Environmental problems
In the 1870s, the loss of hunting territories, and crashes of the Salmon runs placed more dependence on agricultural produce such as grains, hay, and vegetables. Activities migrated to cutting hay, constructing irrigation ditches, and practicing animal husbandry. Settlers however assumed water rights, making agriculture ever more fragile. Natives were huddled in on small acreages, such as with Canoe Creek, 20 acres for 150 natives. Starvation became a threat.
In contrast to the 160 to 640 acres per family set aside in other treaties at the time in the Prairies, the Federal Government opted for 80 acres per native family to be set aside in reserve, while the provincial government was keen on 10 acres per family.
Catholic Missionaries were sent to convert First Nations children to Christianity. By 1891, the first group of students were sent to receive a so-called "formal" education. The program continued for the next six decades until a point when Native children were allowed into the public school system. Ninety years after the start of the Residential School program, the mission school closed circa 1981. Throughout that period, Indian agents were empowered to remove children from homes to attend St. Joseph's Mission school in 150 Mile House. This led some to attempt to hide their children by sneaking out to hunting grounds or fields. Children fled the schools, and within the first 30 years, three investigations on the physical abuse and malnutrition were conducted; however, the Natives were said to be "wild", deserving the treatment.
Today, some 5,000 Tsilhqot’in people live in Alexandria, north of Williams Lake, British Columbia, and in a string of five communities accessible from Williams Lake on Highway 20, and south from Highway 20 is the Nemiah Valley the Xeni-Gwet’in.

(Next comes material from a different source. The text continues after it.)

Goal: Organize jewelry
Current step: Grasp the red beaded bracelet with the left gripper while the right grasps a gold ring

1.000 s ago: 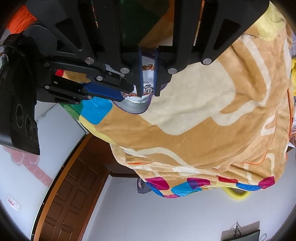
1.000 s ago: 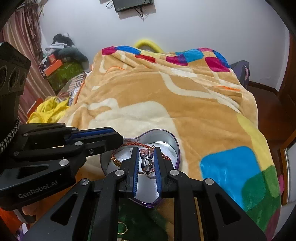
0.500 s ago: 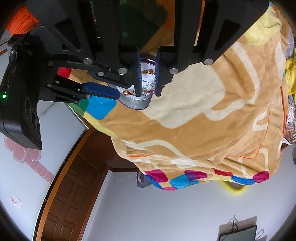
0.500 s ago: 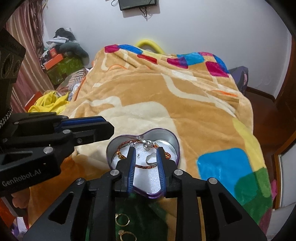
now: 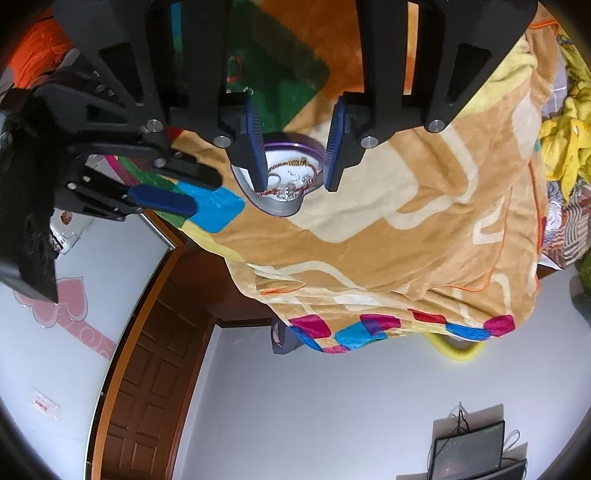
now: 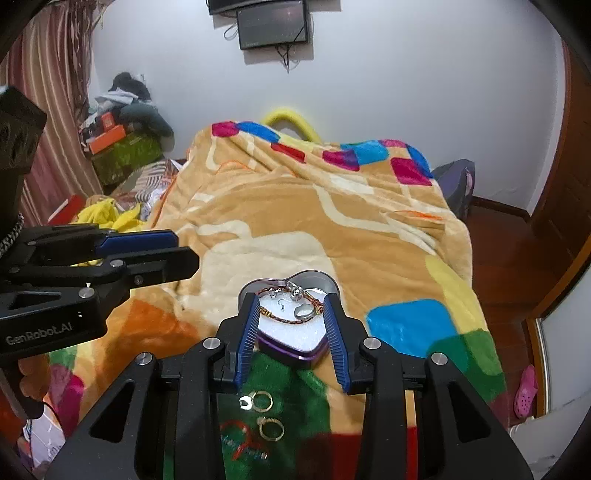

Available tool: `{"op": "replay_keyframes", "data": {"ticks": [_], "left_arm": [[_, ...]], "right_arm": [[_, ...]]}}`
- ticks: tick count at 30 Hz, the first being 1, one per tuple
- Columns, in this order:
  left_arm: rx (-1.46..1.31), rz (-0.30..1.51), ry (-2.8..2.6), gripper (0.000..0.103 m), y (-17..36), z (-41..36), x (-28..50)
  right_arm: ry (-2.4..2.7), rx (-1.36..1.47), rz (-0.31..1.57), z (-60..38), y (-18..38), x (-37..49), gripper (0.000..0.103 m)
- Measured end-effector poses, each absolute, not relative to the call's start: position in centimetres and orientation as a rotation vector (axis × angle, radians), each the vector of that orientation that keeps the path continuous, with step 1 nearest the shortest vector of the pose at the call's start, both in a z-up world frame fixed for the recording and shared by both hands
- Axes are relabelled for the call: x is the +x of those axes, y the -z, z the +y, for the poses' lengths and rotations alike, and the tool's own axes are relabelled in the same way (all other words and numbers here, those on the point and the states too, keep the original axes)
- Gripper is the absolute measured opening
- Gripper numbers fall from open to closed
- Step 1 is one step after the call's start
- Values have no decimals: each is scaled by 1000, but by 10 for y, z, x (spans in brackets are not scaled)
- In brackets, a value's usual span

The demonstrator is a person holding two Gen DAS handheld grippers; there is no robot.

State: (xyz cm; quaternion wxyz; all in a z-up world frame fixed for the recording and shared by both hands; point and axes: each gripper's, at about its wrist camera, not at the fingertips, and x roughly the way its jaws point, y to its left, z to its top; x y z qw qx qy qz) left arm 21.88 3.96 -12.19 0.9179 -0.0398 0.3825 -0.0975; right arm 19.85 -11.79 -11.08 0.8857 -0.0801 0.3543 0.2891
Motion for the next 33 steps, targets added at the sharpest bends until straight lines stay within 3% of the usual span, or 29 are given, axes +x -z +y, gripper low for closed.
{"op": "replay_keyframes", "data": {"ticks": [10,30,33], "left_arm": [[-86,839,210,31,136,33,190],[-101,1026,276,31,219,0,179],[-106,1048,292,24,227,-5,182]], "right_arm": [[-570,-136,725,-136,105,172,33],[-524,-100,890,-162,165,151,33],[-524,-86,905,-166,169,153,33]]}}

Toosey First Nation ; Tsilhqot’in band name: Tl’esqoxt’in
Aside from the aboriginal communities, there are only two small unincorporated towns in the whole region: Alexis Creek and Anahim Lake, the largest, with 522 people. Numerically, at least, the Tsilhqot’in still dominate the Chilcotin plateau. Tsilhqot’in First Nations belong to two tribal councils: Carrier-Chilcotin Tribal Council
Despite its small population and isolation, the region has produced an impressive collection of literature mixing naturalism with native and settler cultures. The area is accessed by Highway 20, which runs from the City of Williams Lake to the port town of Bella Coola. Highway 20 westbound from Williams Lake crosses the Fraser River at Sheep Creek - thereby entering Tsilhqot'in Traditional Territory. The Highway passes over the Chilcotin Plateau, characterized by undulating grasslands, expansive Lodgepole Pine & Douglas Fir forests, a scattering of lakes, rivers, creeks & ponds, volcanic & glaciated landforms, and a magnificent backdrop of snow-covered peaks.